Ю.П.: Как вам удается сочетать опыт этой классической школой с московской программой, с которой вы начинали обучение в МААП?
Н.Р.: Да, я полукровка в этом смысле. Но это не было проблемой при обучении в Цюрихе, я пользовалась свободой быть собой и демонстрировала себя как человека со своим определенным опытом и ценностями, — в том числе, интерес к клиническим, развитийным аспектам работы, личное проживание клиентского материала, приверженность к работе с переносом и контрпереносом. И это всегда принималось.
Ю.П.: Если думать о продолжении своего пути в юнгианстве, то связываете ли вы свои представления о будущем (в качестве преподавателя, например) с Институтом Юнга в Цюрихе – или с какой-то другой школой?
Н.Р.: Если думать в эту сторону, то мне нравится, что в рамках цюрихской программы всегда находилось место для людей, делающих семинары про культурные феномены и феномены искусства, а не только клинически полезные. Потому что это, как мне кажется, очень ценное, обогащающее дополнение к практике аналитика. И в связи с этим я лелею надежду, что если не в качестве постоянного преподавателя, то в качестве ведущего такого отдельного семинара – подобного семинару о юнгианском искусствоведении, который мы недавно провели в Москве с коллегой Анной Коротковой – мне там может найтись место. То есть я в будущем хочу быть в той школе, в стенах которой найдется место для таких семинаров, таких тем, такой ниши.
Ю.П.: Ваш ответ как-то по-особому характеризует цюрихскую школу – которая воспитывает не своих адептов, приверженных только ей, а людей, ведущих свою тему, свою линию.
Н.Р.: Пожалуй, эта школа всегда была открытой для разных идей – сюда приезжали и те же британцы Александр Эстерхаузен и Барри Пронер, и архетиписты. Здесь возможно многое.
Ю.П.: Как вам кажется, модель Института Юнга может быть перенята, воспроизведена в других местах без потери этих ее уникальных качеств – или Институты Юнга в других странах уже не обладают чем-то важным из-за потери той главной особенности, с которой мы начали, — привязки к историческому месту?
Н.Р.: Если честно, я думаю, эта школа уникальна, штучна. Она очень сконцентрирована на традиции, месте, на духе Юнга, который витает над окрестностями. Институтом сейчас руководит один из правнуков Юнга. Институт регулярно организует для студентов поездки в Боллинген, Андреас Юнг любезно приглашает студентов посетить дом Юнга, побывать в его кабинете, бывать на супервизиях и некоторых лекциях в клубе Юнга – здании, которое ему подарил Рокфеллер.

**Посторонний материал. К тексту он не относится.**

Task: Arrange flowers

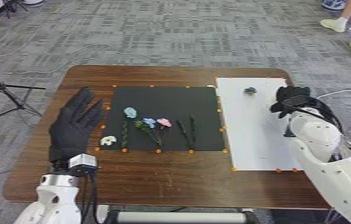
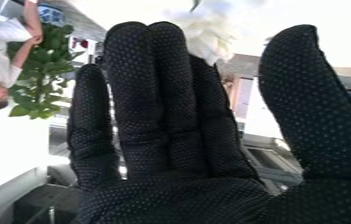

В институте есть уникальный архив, где хранятся 4000 оригиналов рисунков, сделанных клиентами Юнга, и по предварительной договоренности человек в резиновых перчатках по нашей просьбе достает эти рисунки, показывает, позволяет фотографировать. Может быть, это мелочи, но именно эти вещи делают программу не только духом, но и воплощением юнгианства.